Trees was a British folk rock band recording and touring throughout 1969, 1970 and 1971, reforming briefly to continue performing throughout 1972. Although the group met with little commercial success in their time, the reputation of the band has grown over the years, and underwent a renaissance in 2007 following Gnarls Barkley's sampling of the track "Geordie" (from Trees’ second album On The Shore) on the title track of their multi-million selling album St. Elsewhere.

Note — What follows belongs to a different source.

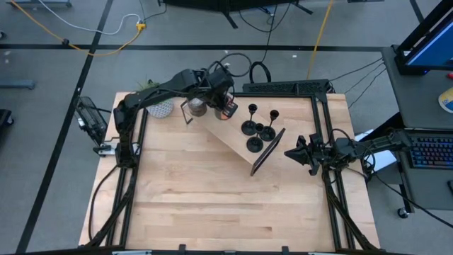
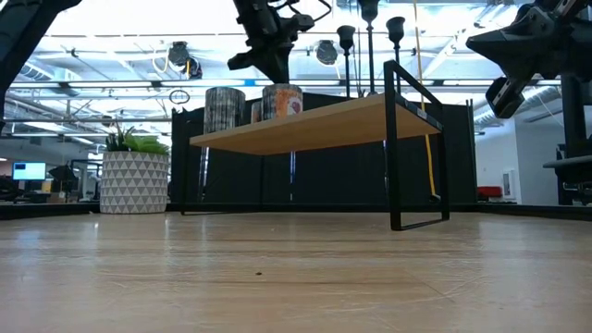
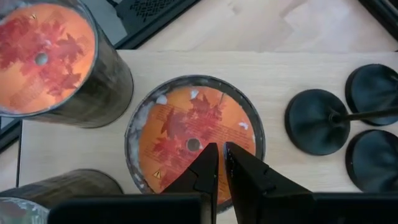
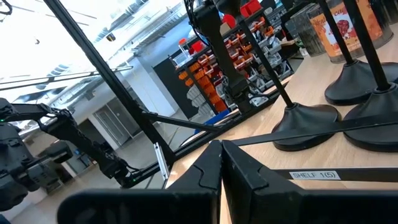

It’s now over fifty years since Trees’ formation, a band who helped define ‘Acid Folk’, creating a sub-category in the lexicon of record dealers and music critics alike. Earth’s new Trees collection brings together both albums adding shiny alternate mixes of key tracks along with a selection of radio sessions and demos, all sounding brighter and cleaner than ever before.
Trees first album, ‘The Garden of Jane Delawney’ (1970) snuggles nicely into contemporary nu-folkies’ idea of the genre, and shares some of the pastoral-whimsy that characterised The Incredible String Band or Donovan, offset by some stunning interpretations of traditional material and Bias’ own songs, which were somehow part of the tradition Trees had adopted. Readings of ‘Lady Margaret’, ‘Glasgerion’ and the old standard ‘She Moved Thro’ The Fair’, and the extended fade of the group’s own ‘Road’, presage the explosive instrumental duelling that would come to characterise the follow up album, ‘On The Shore’.
This special expansive collector’s edition celebrates the bands 50th anniversary.